DIGITAL MEDIA TOOLS, SYSTEMS & INSTALLATIONS

 

Concepts

Functional Art

The lighting in our sculptures can be driven by a number of different sources. An internet, sensor, or other procedural data-feed will turn the sculpture into a beautiful readout, showing different data conditions with different sets of lighting. An example of this might be to show different lighting scenes depending on what the local weather forecast is. Another might show a building's current energy-use, as compared to a goal, to involve its occupants visually in the goal of reducing their energy footprint. Internal logic can cycle through multiple display modes, automatically, or on user command.

iOS multitouch control

With an interactive multi-touch application, we can quickly adjust our lighting. This controller is leveraged in a number of different areas as follows:
  • To control the final sculpture's lighting in real-time, via a WiFi connection. This entertainment application is a crowd-pleaser, and will be used to drive sales or rentals to customers such as restaurants, where customers might download the control apps, and use their own iOS devices to play with the sculptures on the wall while they wait for service.
  • To control virtual, interactive previsualizations of the sculptural lighting, as if we were controlling the real thing. This helps us to quickly arrive at a beautiful lighting design.
  • To control the automated camera-capture rig, that is used to generate previsualization images from photos of a prototype.

CAD-driven, automated fabrication.

Both 2D CNC cutting, and 3D printing are used to manufacture the Wallships line. The 2D shapes, and 3D models needed to drive this process are the designed byproducts of our early previsualization steps. As such, once we've used the previsualizations to generate a good design, the sculpture is ready for fabrication, with very few additional steps needed. This allows for just-in-time production of sometimes quite expensive finished pieces, enabling us to sell products virtually with very low overhead.

'Napkin Sketches'

Most of our best ideas begin as quick, conceptual sketches ( often on a napkin, if they happen while dining out ).
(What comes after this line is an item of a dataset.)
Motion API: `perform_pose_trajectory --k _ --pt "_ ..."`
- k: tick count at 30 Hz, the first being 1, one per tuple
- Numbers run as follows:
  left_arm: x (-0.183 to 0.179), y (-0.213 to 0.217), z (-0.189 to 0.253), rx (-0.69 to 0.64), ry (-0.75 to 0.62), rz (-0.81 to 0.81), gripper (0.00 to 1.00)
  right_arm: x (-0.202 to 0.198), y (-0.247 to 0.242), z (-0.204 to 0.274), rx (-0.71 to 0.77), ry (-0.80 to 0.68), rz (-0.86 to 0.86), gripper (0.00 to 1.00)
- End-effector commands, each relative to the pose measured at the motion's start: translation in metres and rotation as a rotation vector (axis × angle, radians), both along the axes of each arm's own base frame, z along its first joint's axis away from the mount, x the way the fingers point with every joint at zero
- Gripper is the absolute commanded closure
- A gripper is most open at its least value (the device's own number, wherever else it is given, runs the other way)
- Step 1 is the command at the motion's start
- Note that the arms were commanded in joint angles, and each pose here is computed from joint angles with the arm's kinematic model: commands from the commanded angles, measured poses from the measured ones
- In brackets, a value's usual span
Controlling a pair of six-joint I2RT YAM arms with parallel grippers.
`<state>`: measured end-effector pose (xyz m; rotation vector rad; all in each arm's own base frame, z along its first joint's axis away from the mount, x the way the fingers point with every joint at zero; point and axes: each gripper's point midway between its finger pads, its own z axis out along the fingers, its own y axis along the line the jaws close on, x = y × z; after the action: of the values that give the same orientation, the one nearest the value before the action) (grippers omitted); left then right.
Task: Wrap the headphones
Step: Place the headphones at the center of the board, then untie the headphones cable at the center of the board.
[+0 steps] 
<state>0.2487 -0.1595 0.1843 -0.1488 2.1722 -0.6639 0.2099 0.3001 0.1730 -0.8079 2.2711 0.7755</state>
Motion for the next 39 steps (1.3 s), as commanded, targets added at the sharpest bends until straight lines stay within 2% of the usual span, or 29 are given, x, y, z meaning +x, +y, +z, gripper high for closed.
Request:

The conceptual sketches are scanned and imported into a 2D drawing program to provide the original shape reference, ensuring the spirit of the original design is captured into the computer-aided-design process.

2D CAD Drawings

Using a 2D drawing, or illustration application such as Adobe Illustrator, or OmniGraffle, we convert our sketches into 2D shape curves, that are used to generate CNC cutting instructions for production, and also reference shapes for our 3D modeling stages.

3D Modeling

Using our 2D shape curves as reference, the sculpture design is modeled in 3D. This produces shape definitions that can be used by the 3D printing stage to directly produce our non-visible, structural, and shadow-casting parts. The 3D model is also used to generate animated movies of our virtual sculpture for sales/marketing purposes, and also to generate the images used for interactive previsualization.

Virtual Lighting

In our 3D package, using Lumieria custom lighting rigs, we can quickly experiment with different lighting schemes, until we arrive at a nice-looking, or otherwise functional lighting design. Our LED light sources are accurately modeled using area lights, whose outputs are calibrated against reference images taken of real-world LEDs in a physical configuration that matches their eventual usage in the sculpture.

Interactive Previsualization

Because nice renderings of our sometime complex lighting schemes take a fair bit of computing time, we've developed a model for rapid iteration that is based on film-studio CG lighting techniques. Using a compositing tool such as Shake, or Nuke, we set up a fast, interactive workflow that automates the combination of pre-rendered, per-light images to quickly generate a final image of any given lighting configuration. This setup lets us quickly adjust each light's color, and intensity, enabling us to quickly test different animation schemes and generate visualizations of them.

Automated Camera-Capture Rig

The Lumieria iOS lighting-control app has an automated 'capture' mode, which is used to control a camera in capturing an image of each of the different individual lights at full intensity. By communicating with the sculpture via a WiFi connection, and to the camera via an integrated infra-red LED remote controller, the full set of images needed for interactive previsualization process (this can be many images), are automatically captured, without the need for any manual intervention. This huge time-saver allows us to use our previsualization setup to preview how the lighting will look on a real sculpture. Additionally, the images are used to calibrate the rendering of our virtual lights, to match the appearence of real-world lights.